Review | The Favourite | 2018
Emma Stone and Olivia Colman in the film THE FAVOURITE. Photo by Yorgos Lanthimos. © 2018 Twentieth Century Fox Film Corporation. |
The cinema of Yorgos Lanthimos is something of an acquired taste, dividing audiences into "love its" and "hate its" in almost equal measure. His penchant for using alienating absurdity to uncover societal rot is a symptom of his origins in New Greek Cinema, where he first emerged on the world stage with 2010's Oscar-nominated Dogtooth.
His latest film, The Favourite is something of a departure for the filmmaker, marking the first time he's directed a film that he has not written himself. And yet it also bears the unmistakable hallmarks of his stylistic proclivities. It also finds the filmmaker moving away from the more insular and obfuscating nature of his last two films, The Lobster and The Killing of a Sacred Deer. As a result, The Favourite is perhaps his most accessible film thus far, but that doesn't mean it doesn't have the same depth or visual wit.In fact, it's arguably his finest film to date.Set in the court of Great Britain's Queen Anne (Olivia Colman) in the early part of the 18th century, The Favourite is a chamber drama that is something of a satire of stuffy chamber dramas, pitting Lady Sarah (Rachel Weiss), right-hand of the weak-willed Queen, against her ambitious servant Abigail (Emma Stone), for the Queen's favor. Both of them recognize that real power is in proximity to power, and like a twisted take on All About Eve set in the world of 18th century British royalty, The Favourite is a deliciously acerbic battle of wills that often teeters on the border of high camp.

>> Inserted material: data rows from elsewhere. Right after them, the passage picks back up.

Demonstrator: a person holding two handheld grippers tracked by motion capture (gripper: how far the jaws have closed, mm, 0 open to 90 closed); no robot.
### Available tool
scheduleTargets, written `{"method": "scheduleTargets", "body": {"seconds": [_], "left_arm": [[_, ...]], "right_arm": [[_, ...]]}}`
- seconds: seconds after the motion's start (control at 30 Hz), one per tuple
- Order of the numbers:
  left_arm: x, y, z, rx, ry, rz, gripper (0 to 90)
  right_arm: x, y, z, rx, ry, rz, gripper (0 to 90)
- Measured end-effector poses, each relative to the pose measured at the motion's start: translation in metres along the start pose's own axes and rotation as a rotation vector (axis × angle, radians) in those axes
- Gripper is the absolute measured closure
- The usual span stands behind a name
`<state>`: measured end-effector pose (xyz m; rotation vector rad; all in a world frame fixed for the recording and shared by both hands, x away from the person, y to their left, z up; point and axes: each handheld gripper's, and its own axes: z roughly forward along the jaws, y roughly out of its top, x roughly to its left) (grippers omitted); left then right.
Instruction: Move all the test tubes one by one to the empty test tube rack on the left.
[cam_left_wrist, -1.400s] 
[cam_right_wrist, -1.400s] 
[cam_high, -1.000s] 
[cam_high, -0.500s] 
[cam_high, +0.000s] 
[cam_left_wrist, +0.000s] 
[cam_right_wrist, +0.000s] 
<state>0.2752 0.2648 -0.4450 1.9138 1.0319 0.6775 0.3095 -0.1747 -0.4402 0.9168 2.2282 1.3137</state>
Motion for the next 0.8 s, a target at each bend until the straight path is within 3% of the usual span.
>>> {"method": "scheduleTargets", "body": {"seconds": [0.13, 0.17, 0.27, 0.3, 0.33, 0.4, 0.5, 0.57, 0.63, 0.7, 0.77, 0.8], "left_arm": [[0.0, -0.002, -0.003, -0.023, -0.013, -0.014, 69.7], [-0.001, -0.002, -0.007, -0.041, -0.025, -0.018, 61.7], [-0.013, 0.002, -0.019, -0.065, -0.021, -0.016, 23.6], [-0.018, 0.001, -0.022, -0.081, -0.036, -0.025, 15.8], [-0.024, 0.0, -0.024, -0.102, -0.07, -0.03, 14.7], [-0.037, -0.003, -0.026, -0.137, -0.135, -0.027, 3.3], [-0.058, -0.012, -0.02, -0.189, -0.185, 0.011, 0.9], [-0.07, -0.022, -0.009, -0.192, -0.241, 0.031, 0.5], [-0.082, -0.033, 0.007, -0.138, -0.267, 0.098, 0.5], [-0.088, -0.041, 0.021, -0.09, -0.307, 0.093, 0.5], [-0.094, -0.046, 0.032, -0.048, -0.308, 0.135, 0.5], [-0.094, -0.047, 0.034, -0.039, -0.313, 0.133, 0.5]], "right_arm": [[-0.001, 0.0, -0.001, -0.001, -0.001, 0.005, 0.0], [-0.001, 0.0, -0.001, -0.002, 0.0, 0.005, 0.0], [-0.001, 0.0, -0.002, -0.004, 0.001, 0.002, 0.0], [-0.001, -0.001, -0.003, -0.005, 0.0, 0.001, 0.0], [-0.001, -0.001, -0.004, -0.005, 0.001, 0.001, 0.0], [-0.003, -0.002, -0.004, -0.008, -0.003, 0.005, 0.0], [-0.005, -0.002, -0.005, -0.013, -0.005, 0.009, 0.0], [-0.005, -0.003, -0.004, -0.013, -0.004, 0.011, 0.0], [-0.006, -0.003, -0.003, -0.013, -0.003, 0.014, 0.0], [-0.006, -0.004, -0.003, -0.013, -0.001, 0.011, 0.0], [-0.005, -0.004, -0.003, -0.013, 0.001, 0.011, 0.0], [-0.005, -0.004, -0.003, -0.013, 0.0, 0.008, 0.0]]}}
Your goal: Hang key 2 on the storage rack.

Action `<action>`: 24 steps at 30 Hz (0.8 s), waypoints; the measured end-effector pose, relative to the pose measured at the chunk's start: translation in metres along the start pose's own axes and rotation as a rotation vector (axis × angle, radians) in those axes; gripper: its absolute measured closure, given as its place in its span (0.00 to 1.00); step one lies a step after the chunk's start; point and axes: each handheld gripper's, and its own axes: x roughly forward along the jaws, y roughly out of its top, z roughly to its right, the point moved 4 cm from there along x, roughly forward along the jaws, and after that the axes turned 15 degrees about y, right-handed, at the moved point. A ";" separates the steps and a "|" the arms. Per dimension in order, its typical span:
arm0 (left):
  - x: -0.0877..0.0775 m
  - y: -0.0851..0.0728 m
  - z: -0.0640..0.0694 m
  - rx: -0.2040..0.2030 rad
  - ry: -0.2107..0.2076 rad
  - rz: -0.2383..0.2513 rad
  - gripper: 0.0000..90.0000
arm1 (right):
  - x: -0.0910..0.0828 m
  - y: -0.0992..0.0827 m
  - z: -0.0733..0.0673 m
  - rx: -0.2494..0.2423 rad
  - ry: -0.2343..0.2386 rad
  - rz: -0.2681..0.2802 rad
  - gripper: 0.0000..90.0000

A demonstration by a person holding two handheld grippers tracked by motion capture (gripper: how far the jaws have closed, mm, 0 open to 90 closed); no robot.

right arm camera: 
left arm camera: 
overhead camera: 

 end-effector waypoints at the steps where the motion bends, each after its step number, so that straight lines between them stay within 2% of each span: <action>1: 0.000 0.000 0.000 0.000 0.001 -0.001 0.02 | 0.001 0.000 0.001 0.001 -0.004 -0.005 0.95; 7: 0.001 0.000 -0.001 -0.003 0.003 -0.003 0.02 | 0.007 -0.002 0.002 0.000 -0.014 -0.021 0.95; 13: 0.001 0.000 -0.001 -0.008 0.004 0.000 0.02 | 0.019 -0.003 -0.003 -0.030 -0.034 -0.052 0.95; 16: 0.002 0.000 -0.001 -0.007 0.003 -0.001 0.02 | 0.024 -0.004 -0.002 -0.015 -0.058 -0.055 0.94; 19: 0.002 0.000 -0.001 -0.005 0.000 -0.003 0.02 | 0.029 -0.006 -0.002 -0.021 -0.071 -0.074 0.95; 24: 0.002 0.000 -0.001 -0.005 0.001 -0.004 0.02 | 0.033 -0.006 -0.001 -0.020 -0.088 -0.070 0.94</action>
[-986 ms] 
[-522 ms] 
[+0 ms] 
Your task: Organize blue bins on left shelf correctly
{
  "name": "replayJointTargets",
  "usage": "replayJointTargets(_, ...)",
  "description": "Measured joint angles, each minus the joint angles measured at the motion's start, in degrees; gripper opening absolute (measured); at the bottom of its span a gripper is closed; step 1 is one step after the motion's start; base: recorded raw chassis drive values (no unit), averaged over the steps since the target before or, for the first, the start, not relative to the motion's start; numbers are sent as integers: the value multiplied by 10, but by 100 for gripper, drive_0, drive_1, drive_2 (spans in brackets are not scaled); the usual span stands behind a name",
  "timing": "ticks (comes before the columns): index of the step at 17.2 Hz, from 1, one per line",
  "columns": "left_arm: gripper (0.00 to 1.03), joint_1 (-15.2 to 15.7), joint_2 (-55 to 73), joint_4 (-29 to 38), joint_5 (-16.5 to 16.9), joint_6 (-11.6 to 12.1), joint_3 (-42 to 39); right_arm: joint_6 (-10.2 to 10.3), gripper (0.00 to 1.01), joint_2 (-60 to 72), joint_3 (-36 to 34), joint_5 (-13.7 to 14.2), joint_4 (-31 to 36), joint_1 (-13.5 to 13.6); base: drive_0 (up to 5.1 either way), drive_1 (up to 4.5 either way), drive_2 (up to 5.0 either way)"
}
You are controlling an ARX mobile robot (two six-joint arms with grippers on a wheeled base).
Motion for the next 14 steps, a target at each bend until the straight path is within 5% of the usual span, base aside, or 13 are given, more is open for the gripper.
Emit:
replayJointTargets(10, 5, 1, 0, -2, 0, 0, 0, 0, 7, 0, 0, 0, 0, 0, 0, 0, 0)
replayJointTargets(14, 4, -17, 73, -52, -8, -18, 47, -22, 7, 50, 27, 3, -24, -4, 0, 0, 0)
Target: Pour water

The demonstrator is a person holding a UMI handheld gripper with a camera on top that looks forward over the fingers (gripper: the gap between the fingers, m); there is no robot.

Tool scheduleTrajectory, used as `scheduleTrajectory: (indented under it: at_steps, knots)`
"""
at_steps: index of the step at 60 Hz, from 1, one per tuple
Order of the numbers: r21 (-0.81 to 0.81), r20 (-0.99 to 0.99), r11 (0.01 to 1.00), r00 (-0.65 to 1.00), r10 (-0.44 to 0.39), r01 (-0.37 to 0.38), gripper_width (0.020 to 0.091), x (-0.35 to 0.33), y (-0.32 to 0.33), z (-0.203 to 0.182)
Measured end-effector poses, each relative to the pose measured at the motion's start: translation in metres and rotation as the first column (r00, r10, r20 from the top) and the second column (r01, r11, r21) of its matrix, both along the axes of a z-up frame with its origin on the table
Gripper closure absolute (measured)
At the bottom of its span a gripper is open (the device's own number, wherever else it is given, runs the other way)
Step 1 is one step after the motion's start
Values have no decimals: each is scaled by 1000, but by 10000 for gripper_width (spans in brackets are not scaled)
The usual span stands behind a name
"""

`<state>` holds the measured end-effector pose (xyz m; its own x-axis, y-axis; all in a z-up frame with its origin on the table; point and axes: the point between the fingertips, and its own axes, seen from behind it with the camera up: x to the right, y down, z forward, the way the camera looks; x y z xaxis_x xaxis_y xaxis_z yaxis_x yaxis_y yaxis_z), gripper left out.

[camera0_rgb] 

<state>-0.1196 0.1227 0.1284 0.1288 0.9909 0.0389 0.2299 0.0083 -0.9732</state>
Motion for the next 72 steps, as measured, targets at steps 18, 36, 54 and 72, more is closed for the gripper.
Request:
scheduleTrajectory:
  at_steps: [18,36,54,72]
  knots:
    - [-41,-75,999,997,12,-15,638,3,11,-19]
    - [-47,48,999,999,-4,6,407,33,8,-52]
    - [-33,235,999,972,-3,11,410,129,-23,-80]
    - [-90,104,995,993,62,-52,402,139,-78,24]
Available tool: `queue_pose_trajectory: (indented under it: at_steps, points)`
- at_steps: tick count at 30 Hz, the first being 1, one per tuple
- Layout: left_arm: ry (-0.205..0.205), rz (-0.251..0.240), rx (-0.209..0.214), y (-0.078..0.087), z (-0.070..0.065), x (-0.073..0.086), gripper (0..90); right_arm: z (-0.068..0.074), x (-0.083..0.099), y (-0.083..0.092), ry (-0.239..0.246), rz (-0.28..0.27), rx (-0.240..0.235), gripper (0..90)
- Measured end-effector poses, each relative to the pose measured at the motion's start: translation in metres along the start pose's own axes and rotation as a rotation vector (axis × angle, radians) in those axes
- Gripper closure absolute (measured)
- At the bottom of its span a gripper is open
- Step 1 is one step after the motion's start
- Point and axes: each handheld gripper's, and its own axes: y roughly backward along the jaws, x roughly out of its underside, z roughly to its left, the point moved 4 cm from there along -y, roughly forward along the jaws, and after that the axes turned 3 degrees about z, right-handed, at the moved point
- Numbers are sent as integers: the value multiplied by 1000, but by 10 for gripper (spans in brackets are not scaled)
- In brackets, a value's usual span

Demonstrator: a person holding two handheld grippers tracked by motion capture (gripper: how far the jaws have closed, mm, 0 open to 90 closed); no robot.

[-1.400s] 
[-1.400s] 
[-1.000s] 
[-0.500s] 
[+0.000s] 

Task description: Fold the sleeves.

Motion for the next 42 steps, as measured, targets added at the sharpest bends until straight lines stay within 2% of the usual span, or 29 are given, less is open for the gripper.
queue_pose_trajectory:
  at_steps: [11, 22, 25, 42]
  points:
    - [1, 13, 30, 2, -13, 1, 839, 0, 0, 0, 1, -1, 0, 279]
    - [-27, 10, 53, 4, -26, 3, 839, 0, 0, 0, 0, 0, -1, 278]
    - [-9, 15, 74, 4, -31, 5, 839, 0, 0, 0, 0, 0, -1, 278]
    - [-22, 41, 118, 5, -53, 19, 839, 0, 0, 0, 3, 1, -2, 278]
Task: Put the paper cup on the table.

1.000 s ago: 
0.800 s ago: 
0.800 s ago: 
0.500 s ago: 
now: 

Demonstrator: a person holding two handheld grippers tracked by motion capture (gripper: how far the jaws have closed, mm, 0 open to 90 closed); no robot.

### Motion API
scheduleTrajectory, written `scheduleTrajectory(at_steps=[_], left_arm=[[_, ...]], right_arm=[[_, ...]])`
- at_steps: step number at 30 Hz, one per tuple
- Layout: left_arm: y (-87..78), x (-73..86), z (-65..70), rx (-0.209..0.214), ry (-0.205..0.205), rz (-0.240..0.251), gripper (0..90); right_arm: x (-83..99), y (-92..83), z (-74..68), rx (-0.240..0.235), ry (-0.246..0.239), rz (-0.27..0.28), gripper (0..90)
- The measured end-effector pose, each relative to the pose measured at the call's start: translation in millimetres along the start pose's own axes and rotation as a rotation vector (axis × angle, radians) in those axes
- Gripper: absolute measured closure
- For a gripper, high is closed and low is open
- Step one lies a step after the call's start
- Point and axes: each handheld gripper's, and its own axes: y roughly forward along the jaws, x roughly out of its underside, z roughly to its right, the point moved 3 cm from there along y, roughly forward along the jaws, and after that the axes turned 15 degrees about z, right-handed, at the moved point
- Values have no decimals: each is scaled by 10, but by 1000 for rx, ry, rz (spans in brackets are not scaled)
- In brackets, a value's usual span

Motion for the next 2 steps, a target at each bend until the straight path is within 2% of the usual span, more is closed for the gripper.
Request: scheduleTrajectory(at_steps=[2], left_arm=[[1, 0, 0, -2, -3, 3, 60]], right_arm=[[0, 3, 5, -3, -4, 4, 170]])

Lanthimos' films often have an air of absurdity, and working from a dazzlingly caustic screenplay by Deborah Davis and Tony McNamara, he rakes the aristocracy over the coals with devious aplomb. His frequent use of fish-eye lenses distorts the frame so that the lush costumes and sumptuous set-designs are often off-kilter, taking on a sinister quality that is often belied by the sheer goofiness of the cutthroat situations in which the characters find themselves. Inside the halls of power is pursuit of naked ambition for ambition's sake, where influence and personal power is protected at all costs often at the expense of those outside the palace walls.
Olivia Colman in the film THE FAVOURITE. Photo by Atsushi Nishijima. © 2018 Twentieth Century Fox Film Corporation. |
The men of the film are also marginalized to the point of non-existence, their own weak attempts at securing a foothold in the court rebuffed with cold indifference. The Favourite belongs to its women, while the oafish men prance around court jockeying for influence, the real power is exchanged between Queen Anne and her consorts, a delightful twist on the historic reality, perhaps, but one that cuts to the bone with its razor-sharp lampooning of masculine preening and outsized egos.
It is that incisive ability to cut through extravagant exteriors to expose the rot within that makes The Favourite such an extraordinary achievement. It's an acidic, nasty, bitter pill that is as outrageously entertaining as it is profoundly unsettling. Davis and McNamara's mischievous screenplay gives its three lead actresses plenty to chew on, and each dives in with voracious relish. It's a high-class soap opera with impish instincts, like a cobra coiled up and ready to strike at a moment's notice - beautiful but deadly. It's the kind of film that cuts deep and then laughs at the wounds it inflicts, blithely refusing to take any prisoners in its devastating mockery of the powerful.